:: Task ::
Copy every line of the data in which the word "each" occurs.

:: Dataset excerpts ::
★ ★ ★ ★ ★

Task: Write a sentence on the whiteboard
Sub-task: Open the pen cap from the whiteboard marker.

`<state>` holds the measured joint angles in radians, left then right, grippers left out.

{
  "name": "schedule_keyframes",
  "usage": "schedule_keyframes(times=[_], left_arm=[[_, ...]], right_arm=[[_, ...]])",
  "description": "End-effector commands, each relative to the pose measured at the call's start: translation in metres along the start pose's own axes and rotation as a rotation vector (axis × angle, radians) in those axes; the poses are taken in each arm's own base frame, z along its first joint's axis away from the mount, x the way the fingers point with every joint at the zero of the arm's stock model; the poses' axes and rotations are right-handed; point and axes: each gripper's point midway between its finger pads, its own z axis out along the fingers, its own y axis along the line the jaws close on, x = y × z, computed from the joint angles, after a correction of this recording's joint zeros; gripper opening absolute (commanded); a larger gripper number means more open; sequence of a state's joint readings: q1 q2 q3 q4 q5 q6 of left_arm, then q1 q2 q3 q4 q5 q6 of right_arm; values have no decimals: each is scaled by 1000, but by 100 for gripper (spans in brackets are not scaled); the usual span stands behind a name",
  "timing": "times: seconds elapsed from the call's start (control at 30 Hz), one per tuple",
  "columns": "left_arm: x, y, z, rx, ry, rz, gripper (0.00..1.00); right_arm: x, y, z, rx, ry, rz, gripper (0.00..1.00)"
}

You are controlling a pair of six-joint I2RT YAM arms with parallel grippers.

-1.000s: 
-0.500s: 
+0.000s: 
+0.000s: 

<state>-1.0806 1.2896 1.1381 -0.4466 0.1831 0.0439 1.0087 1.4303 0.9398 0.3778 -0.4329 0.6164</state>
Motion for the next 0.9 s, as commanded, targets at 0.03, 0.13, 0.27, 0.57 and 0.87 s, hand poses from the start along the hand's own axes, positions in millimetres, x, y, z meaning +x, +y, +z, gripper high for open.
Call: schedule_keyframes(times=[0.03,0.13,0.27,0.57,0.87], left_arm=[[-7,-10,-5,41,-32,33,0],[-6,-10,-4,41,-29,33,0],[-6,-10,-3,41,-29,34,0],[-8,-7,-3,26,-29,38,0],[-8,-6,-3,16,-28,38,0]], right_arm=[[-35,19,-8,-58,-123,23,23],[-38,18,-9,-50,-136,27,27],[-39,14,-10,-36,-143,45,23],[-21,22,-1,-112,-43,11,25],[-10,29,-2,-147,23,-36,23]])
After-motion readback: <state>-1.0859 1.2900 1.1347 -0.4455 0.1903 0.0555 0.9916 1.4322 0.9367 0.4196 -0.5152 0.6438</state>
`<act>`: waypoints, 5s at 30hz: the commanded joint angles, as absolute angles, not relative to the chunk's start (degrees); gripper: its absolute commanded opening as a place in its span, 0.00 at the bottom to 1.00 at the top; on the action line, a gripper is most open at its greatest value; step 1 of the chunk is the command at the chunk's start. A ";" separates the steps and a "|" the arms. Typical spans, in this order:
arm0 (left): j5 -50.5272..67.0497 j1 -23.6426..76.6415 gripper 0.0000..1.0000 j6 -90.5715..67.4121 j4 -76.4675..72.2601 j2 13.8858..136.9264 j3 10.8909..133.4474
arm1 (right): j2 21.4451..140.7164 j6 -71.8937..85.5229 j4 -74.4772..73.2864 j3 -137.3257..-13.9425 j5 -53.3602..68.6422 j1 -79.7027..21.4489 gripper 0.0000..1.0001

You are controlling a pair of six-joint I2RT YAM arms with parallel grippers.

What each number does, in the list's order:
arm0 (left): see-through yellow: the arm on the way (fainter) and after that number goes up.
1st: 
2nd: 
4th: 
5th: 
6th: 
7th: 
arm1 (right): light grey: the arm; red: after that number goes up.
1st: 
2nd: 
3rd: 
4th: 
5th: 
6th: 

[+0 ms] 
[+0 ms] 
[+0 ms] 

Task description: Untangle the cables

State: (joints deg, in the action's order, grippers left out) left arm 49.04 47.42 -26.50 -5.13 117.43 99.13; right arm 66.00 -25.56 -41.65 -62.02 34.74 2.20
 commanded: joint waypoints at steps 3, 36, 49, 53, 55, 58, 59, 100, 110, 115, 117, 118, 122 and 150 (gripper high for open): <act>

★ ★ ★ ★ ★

:: Reply to the task ::
  "description": "End-effector commands, each relative to the pose measured at the call's start: translation in metres along the start pose's own axes and rotation as a rotation vector (axis × angle, radians) in those axes; the poses are taken in each arm's own base frame, z along its first joint's axis away from the mount, x the way the fingers point with every joint at the zero of the arm's stock model; the poses' axes and rotations are right-handed; point and axes: each gripper's point midway between its finger pads, its own z axis out along the fingers, its own y axis along the line the jaws close on, x = y × z, computed from the joint angles, after a correction of this recording's joint zeros; gripper opening absolute (commanded); a larger gripper number means more open; sequence of a state's joint readings: q1 q2 q3 q4 q5 q6 of left_arm, then q1 q2 q3 q4 q5 q6 of right_arm; values have no decimals: each is scaled by 1000, but by 100 for gripper (spans in brackets are not scaled); the usual span stands behind a name",
What each number does, in the list's order:

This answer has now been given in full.